| WHAT NEEDS TO BE DONE |
Lines in the listing below that contain the string "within" are to be found and copied.

| DATA TO EXAMINE |

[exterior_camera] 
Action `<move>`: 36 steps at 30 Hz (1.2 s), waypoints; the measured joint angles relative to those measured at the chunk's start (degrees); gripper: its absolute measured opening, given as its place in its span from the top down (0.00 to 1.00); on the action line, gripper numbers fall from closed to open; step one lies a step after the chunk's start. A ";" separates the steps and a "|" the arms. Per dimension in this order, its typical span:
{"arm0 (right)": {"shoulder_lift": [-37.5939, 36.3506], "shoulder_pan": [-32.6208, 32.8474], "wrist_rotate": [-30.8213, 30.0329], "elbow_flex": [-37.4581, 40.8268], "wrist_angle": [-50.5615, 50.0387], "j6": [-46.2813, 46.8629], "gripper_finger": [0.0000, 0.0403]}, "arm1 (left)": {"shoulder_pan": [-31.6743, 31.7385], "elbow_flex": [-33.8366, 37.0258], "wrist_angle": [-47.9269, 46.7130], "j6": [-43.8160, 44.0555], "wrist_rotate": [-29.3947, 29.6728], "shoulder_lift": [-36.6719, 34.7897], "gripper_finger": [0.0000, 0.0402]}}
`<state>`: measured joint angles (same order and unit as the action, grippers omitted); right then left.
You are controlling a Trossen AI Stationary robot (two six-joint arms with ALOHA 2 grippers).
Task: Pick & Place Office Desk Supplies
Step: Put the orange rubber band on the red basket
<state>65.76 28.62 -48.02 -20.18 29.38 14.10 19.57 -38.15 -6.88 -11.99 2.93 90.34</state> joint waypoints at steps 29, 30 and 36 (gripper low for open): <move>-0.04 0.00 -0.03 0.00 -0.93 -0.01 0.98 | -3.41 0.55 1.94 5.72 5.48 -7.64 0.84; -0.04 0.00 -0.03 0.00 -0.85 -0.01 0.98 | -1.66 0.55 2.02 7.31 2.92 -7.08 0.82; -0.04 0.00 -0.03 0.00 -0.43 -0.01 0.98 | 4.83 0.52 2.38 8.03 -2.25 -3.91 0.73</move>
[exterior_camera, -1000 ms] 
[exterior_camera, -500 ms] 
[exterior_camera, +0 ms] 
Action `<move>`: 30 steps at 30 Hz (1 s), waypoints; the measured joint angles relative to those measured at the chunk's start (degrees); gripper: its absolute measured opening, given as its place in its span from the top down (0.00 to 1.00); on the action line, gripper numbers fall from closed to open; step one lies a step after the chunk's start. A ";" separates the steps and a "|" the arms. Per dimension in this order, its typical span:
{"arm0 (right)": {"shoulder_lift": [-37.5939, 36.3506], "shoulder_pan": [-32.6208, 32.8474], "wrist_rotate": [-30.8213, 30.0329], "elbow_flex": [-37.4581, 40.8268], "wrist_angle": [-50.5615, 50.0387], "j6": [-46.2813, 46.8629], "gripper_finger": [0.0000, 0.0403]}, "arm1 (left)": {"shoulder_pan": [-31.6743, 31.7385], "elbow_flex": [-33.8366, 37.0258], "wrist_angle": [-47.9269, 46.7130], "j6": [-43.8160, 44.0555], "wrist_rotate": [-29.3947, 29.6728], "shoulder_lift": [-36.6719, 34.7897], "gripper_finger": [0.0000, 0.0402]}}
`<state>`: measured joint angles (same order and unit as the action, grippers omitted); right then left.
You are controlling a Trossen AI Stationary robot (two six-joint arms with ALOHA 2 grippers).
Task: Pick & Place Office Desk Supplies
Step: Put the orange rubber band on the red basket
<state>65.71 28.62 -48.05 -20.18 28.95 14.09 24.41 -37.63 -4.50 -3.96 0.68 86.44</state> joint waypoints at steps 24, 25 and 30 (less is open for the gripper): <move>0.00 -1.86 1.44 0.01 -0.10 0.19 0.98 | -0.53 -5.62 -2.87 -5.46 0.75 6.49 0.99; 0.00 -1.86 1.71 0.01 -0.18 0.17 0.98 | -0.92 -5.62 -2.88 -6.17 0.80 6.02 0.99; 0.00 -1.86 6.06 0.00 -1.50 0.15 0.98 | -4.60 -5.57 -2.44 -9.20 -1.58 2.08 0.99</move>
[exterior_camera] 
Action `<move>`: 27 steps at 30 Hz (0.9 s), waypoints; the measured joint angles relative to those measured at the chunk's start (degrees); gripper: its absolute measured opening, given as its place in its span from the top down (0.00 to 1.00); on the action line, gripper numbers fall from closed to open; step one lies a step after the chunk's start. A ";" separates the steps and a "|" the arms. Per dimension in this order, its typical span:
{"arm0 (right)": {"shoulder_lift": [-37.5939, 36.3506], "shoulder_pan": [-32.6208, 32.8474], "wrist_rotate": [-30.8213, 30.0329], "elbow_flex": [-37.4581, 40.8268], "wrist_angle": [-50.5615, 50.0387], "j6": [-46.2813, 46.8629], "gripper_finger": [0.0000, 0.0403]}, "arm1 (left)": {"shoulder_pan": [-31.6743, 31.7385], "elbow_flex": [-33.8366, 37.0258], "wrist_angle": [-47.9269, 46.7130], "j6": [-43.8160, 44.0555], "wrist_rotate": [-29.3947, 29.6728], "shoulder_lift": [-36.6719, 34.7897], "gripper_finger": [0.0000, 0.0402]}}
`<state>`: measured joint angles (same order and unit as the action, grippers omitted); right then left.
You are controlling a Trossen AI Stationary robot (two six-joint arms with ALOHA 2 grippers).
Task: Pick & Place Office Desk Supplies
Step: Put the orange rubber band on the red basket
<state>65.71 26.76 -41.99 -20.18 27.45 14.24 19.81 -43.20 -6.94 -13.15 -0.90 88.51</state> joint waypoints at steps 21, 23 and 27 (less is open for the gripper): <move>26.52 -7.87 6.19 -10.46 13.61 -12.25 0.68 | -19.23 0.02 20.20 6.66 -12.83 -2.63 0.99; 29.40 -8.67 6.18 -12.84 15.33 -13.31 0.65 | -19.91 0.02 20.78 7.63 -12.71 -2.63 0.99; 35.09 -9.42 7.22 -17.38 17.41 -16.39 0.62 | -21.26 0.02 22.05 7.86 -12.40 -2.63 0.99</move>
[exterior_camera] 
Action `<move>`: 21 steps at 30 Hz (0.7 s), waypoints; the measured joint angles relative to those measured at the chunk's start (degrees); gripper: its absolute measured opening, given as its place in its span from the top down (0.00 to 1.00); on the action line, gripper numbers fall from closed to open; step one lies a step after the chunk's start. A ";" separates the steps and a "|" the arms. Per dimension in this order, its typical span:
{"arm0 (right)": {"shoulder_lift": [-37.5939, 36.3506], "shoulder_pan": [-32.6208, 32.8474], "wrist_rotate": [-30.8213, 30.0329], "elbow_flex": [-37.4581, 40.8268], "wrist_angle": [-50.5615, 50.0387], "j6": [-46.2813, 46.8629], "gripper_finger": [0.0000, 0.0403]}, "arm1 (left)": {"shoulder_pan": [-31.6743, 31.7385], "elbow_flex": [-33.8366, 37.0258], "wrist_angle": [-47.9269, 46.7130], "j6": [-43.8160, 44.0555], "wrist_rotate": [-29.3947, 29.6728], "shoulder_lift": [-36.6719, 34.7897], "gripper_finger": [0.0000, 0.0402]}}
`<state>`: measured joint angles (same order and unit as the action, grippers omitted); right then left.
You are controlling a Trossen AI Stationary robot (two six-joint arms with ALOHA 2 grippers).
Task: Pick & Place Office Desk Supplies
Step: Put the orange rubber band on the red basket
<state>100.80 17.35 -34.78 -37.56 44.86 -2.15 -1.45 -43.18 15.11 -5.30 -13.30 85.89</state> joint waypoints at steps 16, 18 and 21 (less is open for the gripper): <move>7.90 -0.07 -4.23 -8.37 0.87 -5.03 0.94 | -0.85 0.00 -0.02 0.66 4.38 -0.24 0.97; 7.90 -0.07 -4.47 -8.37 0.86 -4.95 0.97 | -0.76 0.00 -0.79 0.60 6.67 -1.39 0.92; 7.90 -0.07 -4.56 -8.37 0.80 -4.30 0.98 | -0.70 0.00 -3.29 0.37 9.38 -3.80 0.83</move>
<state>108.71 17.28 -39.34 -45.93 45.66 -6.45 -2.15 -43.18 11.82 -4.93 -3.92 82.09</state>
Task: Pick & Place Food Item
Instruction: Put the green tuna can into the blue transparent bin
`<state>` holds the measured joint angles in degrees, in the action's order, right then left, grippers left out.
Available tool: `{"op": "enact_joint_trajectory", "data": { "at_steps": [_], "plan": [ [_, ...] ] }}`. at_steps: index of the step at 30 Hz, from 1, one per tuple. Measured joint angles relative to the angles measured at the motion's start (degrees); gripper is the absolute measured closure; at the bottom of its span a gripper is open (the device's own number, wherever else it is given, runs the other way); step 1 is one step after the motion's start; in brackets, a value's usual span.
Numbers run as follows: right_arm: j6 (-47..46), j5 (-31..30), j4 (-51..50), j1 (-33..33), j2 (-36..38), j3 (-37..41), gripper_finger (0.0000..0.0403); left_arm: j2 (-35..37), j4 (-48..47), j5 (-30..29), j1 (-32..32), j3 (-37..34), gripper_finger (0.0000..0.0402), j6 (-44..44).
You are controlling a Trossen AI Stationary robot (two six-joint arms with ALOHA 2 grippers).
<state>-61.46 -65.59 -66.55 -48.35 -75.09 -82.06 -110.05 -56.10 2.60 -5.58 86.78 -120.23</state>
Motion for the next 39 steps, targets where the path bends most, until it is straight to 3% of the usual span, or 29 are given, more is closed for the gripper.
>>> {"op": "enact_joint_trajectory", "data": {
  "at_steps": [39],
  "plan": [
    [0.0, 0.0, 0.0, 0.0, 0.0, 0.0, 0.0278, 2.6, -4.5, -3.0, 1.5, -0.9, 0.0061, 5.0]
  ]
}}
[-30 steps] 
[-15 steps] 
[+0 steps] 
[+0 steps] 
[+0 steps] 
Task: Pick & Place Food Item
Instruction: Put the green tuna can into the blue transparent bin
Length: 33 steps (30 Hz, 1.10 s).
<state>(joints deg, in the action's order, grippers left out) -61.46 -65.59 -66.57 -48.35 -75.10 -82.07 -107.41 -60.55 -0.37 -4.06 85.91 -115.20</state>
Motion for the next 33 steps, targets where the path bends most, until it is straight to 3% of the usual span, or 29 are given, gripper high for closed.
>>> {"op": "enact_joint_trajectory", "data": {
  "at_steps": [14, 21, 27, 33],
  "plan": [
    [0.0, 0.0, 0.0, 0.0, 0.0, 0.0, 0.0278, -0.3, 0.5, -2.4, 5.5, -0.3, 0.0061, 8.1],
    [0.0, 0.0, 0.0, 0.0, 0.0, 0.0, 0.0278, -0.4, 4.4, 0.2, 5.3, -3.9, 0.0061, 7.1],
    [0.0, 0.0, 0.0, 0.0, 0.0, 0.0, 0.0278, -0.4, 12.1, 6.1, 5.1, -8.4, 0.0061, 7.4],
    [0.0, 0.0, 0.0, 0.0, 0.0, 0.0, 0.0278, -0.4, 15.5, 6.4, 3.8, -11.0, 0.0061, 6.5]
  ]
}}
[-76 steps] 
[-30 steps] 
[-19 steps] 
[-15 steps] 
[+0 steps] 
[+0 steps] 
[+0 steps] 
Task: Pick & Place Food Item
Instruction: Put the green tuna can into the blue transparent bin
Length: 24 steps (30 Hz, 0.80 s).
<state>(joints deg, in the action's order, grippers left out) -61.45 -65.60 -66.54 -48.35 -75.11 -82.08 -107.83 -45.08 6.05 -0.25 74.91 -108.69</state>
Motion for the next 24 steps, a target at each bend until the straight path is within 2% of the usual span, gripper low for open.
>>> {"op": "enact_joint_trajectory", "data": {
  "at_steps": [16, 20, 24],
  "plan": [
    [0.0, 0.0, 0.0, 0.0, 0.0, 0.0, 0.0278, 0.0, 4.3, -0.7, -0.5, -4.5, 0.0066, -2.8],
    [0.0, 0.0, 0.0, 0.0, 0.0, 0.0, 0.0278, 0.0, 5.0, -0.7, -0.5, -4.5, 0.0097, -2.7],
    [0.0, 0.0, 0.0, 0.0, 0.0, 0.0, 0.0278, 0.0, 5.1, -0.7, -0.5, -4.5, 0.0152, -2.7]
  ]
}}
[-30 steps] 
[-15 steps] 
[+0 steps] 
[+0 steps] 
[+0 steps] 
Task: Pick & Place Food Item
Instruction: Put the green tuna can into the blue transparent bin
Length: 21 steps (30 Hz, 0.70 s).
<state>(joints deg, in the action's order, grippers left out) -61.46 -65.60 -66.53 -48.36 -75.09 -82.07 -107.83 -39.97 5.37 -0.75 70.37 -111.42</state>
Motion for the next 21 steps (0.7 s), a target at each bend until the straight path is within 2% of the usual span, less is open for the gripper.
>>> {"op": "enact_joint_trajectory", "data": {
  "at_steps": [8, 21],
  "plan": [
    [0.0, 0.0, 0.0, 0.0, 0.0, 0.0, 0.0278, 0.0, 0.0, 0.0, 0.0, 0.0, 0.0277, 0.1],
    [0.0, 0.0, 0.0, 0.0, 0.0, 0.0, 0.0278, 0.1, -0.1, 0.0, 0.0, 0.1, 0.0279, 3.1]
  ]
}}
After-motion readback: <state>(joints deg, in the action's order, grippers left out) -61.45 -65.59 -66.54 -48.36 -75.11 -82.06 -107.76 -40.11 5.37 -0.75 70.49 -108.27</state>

| RESPONSE BOX |
Motion for the next 24 steps, a target at each bend until the straight path is within 2% of the usual span, gripper low for open.
Motion for the next 21 steps (0.7 s), a target at each bend until the straight path is within 2% of the usual span, less is open for the gripper.

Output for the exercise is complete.